Practice Method #3 || Use Social Media

Practice Method #4 || Listen to Podcasts

Practice Method #5 || Use Quizlet

Practice Method #6 || Read, Read and Read Some More

Practice Method #7 || Set Measurable Goals

Practice Method #8 || Find a Teacher

BONUS || Use Flexi Classes

Frequently Asked Questions

Practice your Chinese anywhere with Flexi Classes – Read on to find out more

Learning Chinese Outside of China || Watch Netflix

Netflix has a great selection of Chinese shows, and they’re a brilliant way to improve your listening skills, pronunciation and grammar while doing something you enjoy. 

You can choose to watch shows with English or Chinese subtitles (or both)… or if you’re feeling brave, go without any at all! 
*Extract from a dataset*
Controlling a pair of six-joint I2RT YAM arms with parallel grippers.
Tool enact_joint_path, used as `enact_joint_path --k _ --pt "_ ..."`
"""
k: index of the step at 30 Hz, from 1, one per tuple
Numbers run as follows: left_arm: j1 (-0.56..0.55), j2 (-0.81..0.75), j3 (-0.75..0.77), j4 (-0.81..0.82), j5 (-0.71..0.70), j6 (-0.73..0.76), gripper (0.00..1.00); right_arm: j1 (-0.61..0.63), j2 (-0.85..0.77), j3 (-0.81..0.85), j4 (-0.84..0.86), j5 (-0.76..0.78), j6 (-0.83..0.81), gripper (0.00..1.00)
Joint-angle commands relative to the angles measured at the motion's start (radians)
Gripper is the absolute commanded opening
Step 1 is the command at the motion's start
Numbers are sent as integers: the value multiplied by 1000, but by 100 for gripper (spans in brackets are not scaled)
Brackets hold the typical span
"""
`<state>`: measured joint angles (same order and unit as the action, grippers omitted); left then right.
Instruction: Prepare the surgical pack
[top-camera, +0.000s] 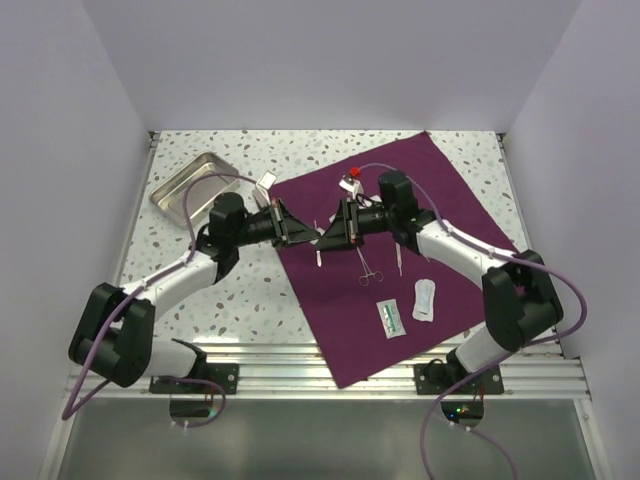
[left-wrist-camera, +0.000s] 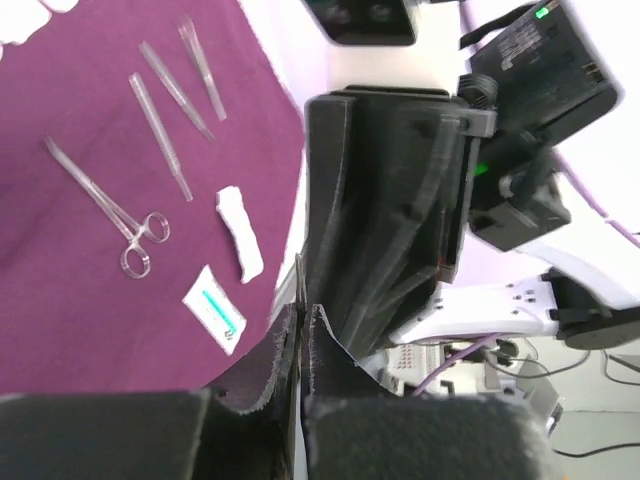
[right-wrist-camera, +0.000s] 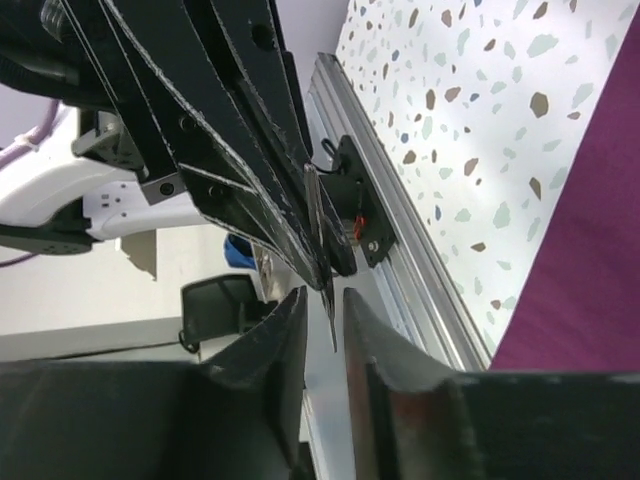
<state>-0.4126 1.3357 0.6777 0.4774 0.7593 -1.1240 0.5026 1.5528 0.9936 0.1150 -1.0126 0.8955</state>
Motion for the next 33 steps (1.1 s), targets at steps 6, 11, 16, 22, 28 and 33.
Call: enact_joint_path --k 6,11,16,22,28,33 --pt "78 157 391 -692 -127 484 0 1 62 316 -735 342 -435 71" --pt "103 317 753 -1130 -584 805 0 -4 0 310 -844 492 -518 72" --pt "135 456 947 -1223 -924 1050 0 -3 -75 167 -782 460 -504 72" --pt "167 582 1010 -1088 -1288 1354 0 -3 -172 4 -677 447 -510 72" --pt "205 618 967 -849 -1434 1552 0 -7 -198 -68 -678 465 -549 72" --pt "258 730 1022 -829 -1416 1662 0 -32 -174 -79 -643 454 -523 72"
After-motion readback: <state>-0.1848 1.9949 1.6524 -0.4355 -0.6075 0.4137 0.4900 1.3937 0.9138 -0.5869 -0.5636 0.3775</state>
But before you start, note that simply watching TV isn’t enough to absorb the language and tick studying off your to-do list for the day (if only it were that easy).

For best results, leave time to actively watch it and take note of the new words and phrases you hear. 
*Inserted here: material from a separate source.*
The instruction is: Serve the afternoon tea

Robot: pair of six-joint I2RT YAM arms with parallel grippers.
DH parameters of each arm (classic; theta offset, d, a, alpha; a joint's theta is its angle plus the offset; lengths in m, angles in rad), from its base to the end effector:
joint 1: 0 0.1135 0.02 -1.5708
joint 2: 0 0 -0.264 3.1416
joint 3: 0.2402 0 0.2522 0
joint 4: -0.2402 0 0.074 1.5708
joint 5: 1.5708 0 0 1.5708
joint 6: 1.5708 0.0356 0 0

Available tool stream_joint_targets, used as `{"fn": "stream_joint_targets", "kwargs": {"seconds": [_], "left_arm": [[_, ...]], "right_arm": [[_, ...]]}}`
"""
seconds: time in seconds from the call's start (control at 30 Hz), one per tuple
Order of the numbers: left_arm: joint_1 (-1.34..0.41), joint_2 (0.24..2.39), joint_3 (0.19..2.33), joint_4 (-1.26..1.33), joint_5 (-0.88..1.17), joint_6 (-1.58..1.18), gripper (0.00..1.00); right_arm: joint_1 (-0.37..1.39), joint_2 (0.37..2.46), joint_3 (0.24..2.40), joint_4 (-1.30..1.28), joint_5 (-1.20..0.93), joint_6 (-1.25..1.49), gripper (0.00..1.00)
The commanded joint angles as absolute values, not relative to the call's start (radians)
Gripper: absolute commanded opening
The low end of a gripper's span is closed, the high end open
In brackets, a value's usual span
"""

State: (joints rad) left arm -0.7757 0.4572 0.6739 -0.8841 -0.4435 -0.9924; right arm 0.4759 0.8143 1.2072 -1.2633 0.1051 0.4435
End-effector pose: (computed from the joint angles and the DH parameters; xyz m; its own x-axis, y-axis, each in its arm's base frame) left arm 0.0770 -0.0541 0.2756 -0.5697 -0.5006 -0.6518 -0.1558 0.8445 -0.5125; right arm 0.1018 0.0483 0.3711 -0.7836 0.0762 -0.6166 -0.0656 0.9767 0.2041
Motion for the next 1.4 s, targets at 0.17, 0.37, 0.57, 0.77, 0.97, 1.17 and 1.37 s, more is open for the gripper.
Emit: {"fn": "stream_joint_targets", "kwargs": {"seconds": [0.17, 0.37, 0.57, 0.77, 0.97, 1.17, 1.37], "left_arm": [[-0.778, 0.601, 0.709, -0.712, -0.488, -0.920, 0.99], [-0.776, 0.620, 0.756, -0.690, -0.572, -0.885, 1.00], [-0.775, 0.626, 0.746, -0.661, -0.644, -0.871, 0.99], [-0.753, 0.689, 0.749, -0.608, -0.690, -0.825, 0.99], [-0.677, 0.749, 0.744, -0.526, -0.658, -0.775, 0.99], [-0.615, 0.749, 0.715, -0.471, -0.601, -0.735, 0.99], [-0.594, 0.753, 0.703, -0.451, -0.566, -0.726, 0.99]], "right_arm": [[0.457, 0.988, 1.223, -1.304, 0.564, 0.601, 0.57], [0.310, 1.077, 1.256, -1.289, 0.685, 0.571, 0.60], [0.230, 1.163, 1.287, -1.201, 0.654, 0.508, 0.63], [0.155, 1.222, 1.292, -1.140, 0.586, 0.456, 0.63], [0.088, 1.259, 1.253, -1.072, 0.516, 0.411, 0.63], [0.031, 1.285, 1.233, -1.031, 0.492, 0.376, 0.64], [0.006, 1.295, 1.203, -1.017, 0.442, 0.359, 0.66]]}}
That means pausing, rewinding and rewatching parts to make sure the new knowledge goes in. 

We didn’t say it’s relaxing! 

Find a Language Group

DID YOU KNOW | More than 50 million Chinese people live overseas? 
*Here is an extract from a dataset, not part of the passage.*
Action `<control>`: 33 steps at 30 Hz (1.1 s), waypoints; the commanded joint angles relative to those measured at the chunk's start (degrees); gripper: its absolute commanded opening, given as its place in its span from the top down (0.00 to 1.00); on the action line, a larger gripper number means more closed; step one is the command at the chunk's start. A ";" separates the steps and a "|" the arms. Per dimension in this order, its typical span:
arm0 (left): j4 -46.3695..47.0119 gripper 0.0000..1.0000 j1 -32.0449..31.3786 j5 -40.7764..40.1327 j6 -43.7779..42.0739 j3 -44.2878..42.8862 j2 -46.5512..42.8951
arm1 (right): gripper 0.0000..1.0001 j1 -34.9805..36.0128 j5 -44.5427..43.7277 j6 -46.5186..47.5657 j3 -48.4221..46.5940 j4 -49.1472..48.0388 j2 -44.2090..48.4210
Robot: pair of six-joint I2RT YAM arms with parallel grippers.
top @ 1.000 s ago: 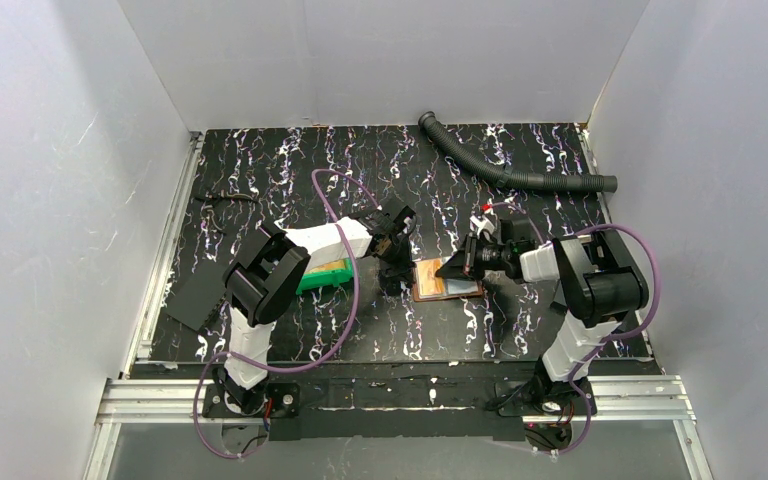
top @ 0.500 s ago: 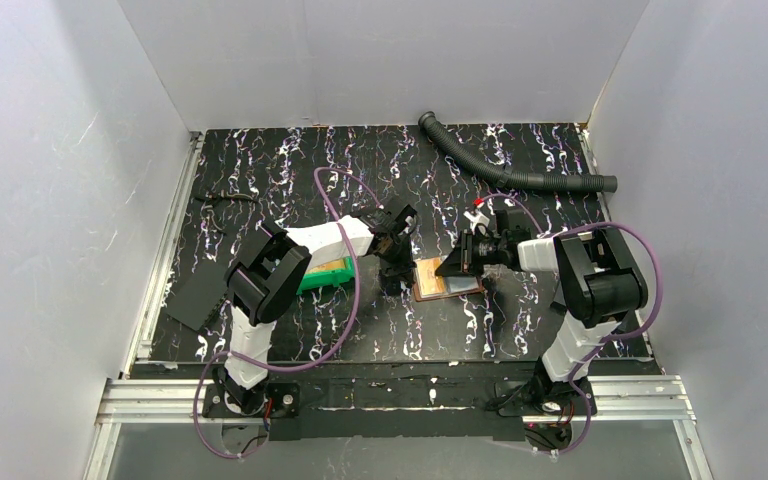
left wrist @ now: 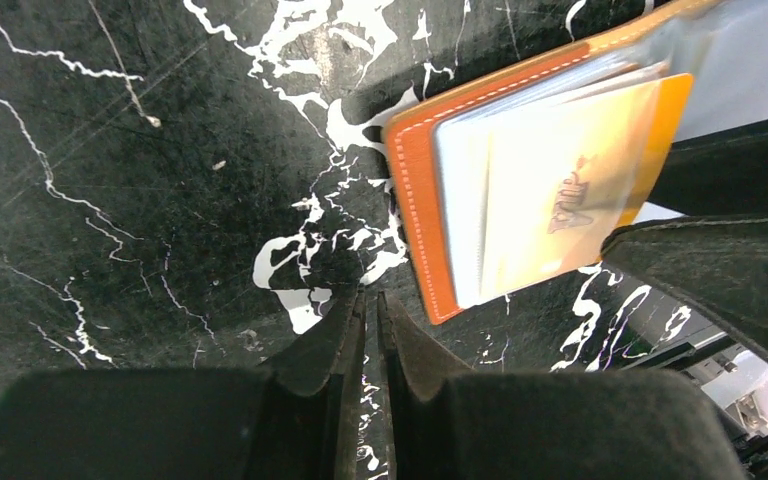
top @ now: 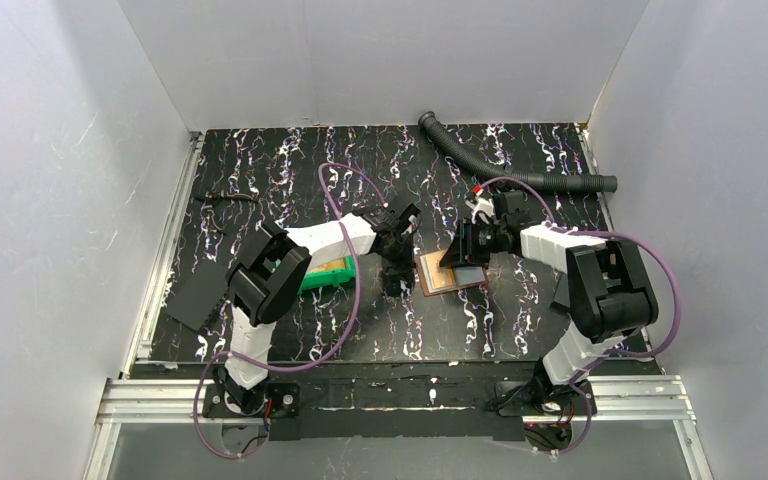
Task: Put the credit cards into the card holder
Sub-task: Insert the credit card into the card holder.
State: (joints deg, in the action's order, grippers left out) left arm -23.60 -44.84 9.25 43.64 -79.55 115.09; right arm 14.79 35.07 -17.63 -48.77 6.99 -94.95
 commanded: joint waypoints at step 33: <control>-0.04 0.89 -0.15 3.68 1.46 -6.64 3.81 | 0.57 1.65 -0.71 0.31 -2.82 -0.07 1.46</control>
State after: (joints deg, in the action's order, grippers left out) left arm -19.80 -44.80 15.06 46.88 -83.35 119.90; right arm 16.28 33.70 -15.91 -50.06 8.54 -94.61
That’s good news if you want to improve your language skills at home.

No matter where you are, you probably won’t need to look far for a community of Chinese speakers. 

There’s no better way to learn Chinese than by using the language, and this is even more important when you’re not surrounded by it all day, every day.

LTL Singapore Staff

Try searching for groups on MeetUp or Facebook, or ask a local language school if they run or know of any conversation clubs near you. 

This isn’t only a great way to keep your language skills up, but it’s also useful for keeping in touch with cultural news and trends in China. 

Learning Chinese Outside of China || Social Media

We’ve said it before, and we’ll say it again: social media is great for learning Chinese. 

There are so many brilliant accounts on Instagram that focus on teaching the language in different ways. Lessons are often short and super easy to consume (and get addicted to). 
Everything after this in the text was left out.